Aim of the task: Copy each line of the listing where the word "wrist" can be found.

Recorded information:
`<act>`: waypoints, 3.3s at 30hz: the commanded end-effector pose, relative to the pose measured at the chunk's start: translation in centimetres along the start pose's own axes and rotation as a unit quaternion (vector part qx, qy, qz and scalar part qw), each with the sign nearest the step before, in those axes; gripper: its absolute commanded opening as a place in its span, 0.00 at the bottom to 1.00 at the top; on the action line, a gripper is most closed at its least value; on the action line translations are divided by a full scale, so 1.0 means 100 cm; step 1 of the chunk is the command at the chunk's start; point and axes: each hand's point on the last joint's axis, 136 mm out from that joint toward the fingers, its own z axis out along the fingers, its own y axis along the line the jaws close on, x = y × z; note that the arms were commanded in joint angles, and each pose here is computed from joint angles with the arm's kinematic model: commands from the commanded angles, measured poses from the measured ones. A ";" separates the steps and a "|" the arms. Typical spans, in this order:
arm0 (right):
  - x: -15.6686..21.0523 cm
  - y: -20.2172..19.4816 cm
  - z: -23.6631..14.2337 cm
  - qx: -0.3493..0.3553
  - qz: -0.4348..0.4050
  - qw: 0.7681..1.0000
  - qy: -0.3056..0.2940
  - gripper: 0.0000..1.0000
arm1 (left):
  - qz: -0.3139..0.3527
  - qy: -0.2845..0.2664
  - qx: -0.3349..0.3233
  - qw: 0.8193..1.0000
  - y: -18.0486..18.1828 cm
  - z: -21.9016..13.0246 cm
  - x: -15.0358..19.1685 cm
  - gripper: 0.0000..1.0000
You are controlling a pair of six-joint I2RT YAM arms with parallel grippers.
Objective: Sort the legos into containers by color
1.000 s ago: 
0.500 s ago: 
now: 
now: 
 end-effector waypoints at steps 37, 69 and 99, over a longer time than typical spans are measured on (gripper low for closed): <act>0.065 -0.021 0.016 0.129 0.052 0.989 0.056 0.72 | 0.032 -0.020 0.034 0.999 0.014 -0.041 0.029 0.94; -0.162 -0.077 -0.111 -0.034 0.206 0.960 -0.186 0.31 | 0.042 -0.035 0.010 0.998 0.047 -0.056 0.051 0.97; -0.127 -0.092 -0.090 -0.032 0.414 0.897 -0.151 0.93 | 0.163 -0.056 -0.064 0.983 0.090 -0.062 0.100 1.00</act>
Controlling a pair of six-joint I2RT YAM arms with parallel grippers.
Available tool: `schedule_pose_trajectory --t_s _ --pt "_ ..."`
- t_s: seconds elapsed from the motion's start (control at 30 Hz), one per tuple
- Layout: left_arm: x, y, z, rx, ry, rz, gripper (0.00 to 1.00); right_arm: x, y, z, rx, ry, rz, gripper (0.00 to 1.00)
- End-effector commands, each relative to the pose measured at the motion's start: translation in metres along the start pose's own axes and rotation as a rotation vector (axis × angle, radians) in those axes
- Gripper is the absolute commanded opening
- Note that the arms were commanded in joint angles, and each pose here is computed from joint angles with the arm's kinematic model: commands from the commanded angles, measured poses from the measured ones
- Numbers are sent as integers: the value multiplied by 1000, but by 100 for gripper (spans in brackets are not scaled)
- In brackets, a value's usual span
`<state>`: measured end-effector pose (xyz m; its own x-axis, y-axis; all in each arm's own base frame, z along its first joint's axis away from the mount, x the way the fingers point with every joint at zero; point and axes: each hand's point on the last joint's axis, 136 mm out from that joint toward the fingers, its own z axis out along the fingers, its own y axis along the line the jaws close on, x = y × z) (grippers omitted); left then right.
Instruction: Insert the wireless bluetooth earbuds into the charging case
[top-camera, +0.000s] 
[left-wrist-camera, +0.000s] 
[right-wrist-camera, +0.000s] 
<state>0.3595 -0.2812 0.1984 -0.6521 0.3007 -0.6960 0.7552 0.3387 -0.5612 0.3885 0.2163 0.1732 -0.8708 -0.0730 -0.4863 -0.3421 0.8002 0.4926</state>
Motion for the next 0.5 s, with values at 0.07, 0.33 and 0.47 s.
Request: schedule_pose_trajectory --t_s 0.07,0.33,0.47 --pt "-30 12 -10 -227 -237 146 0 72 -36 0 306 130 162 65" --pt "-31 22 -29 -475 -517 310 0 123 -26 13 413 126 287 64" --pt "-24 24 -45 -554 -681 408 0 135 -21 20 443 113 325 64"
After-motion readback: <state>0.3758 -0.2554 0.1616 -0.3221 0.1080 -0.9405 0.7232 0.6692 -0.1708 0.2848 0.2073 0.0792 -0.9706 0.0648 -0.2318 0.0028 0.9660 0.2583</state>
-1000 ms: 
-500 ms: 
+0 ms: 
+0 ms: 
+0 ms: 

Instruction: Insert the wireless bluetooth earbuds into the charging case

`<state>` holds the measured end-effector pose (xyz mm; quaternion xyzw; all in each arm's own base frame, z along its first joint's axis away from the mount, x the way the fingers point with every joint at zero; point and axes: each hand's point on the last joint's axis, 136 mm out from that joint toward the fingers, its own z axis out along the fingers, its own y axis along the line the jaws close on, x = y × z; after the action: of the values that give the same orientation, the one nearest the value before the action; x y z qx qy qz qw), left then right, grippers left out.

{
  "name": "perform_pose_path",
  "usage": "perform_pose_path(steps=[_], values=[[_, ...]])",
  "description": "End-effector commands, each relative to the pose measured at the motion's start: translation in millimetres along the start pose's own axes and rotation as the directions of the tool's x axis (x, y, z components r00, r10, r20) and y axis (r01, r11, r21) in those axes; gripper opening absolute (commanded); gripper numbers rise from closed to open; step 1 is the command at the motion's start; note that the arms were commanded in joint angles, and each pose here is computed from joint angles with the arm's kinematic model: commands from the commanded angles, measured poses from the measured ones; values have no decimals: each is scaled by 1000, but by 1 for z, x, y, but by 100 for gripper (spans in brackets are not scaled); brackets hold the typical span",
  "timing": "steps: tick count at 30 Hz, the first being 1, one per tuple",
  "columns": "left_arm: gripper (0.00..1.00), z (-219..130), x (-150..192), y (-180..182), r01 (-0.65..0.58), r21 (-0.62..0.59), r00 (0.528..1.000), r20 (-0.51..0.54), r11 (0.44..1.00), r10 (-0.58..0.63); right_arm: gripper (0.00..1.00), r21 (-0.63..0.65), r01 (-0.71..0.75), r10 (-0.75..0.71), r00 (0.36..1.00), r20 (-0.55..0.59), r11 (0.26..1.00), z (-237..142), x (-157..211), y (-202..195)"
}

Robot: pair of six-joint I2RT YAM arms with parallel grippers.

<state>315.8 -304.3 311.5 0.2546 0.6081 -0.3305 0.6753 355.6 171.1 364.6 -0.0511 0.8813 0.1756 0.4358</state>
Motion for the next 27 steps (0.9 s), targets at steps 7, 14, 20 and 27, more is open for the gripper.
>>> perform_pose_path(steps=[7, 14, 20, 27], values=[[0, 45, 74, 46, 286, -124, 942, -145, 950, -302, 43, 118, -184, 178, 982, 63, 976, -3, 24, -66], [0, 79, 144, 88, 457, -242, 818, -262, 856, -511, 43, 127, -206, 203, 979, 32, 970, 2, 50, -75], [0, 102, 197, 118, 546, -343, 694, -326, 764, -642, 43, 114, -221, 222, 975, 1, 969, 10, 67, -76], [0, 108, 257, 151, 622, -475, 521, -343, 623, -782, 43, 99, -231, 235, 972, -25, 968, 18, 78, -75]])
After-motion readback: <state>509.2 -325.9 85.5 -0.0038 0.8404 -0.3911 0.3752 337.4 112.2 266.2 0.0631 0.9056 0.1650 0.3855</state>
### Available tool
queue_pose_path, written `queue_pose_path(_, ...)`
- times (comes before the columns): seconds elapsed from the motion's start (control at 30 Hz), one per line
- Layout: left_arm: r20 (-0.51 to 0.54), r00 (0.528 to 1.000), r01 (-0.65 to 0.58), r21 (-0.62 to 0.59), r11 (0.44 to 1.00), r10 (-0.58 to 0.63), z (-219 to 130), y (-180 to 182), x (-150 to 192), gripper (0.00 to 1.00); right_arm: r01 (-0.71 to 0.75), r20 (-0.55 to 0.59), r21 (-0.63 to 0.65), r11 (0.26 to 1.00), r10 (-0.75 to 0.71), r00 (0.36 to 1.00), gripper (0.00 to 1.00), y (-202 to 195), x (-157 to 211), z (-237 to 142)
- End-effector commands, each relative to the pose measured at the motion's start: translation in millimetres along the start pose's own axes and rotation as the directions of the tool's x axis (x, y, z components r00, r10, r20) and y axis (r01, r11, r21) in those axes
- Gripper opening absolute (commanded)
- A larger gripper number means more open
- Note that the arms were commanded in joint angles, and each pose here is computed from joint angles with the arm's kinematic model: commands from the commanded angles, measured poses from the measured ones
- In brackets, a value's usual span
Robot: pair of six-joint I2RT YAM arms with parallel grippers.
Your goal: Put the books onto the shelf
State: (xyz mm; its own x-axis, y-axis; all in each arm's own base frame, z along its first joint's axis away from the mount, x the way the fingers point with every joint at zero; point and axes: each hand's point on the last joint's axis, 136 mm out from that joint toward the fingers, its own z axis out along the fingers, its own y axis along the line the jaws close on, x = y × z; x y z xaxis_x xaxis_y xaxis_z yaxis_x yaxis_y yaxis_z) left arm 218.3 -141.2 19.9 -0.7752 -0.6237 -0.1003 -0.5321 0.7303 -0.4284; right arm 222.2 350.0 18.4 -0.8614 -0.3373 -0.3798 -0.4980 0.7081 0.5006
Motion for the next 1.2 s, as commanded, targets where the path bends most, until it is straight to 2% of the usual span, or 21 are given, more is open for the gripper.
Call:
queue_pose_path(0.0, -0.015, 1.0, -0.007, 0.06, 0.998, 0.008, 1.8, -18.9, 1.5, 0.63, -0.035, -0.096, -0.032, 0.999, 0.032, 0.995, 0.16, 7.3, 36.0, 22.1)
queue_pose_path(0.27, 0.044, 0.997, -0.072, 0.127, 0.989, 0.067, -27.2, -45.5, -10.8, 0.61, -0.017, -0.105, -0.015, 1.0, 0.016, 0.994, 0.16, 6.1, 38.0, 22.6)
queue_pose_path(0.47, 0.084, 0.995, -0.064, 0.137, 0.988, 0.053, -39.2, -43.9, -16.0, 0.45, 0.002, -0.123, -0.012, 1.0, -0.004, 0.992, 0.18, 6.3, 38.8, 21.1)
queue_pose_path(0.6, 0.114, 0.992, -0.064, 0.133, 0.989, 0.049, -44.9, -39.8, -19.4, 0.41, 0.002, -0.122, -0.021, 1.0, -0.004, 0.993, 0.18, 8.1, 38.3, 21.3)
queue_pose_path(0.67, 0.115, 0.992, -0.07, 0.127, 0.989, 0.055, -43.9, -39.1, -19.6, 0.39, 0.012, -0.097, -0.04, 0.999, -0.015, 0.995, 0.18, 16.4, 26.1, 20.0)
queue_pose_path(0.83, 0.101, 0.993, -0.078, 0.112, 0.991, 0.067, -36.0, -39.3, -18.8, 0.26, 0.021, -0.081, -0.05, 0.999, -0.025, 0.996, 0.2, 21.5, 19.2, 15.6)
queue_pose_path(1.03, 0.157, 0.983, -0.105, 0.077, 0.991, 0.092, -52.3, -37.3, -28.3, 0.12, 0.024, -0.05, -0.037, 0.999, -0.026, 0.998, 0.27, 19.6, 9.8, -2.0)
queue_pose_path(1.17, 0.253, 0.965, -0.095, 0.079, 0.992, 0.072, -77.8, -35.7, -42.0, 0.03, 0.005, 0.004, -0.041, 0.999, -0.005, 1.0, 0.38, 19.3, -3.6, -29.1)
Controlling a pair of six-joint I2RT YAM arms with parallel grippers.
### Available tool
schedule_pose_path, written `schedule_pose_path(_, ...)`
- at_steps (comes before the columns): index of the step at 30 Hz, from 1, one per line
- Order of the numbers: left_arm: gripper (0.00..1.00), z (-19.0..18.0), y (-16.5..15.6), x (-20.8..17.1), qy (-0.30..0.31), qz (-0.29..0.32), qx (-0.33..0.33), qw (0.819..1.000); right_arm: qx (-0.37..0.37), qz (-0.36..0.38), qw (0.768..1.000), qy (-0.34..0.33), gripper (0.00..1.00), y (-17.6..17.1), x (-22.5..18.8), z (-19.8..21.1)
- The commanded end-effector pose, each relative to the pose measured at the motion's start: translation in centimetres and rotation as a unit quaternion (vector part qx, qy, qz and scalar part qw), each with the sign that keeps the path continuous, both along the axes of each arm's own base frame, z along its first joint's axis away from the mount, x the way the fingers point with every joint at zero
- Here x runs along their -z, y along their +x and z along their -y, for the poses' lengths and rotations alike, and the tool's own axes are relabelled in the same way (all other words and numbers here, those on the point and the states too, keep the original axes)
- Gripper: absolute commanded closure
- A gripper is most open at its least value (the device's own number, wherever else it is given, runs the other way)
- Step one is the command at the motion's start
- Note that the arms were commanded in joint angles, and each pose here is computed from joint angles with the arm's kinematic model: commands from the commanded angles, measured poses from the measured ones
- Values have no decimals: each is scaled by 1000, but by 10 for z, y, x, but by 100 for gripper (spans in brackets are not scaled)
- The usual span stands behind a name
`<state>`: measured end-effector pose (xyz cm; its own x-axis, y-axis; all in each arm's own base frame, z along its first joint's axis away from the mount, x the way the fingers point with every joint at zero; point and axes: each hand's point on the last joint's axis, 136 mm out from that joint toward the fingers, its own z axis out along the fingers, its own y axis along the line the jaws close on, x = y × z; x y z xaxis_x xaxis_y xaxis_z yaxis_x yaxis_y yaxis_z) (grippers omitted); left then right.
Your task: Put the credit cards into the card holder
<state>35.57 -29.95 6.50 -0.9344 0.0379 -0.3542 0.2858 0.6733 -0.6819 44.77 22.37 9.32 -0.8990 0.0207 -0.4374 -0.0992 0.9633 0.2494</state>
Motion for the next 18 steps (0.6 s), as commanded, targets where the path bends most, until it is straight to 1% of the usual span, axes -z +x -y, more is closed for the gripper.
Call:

Exercise result:
[left-wrist-camera, +0.000s] 
[right-wrist-camera, +0.000s] 

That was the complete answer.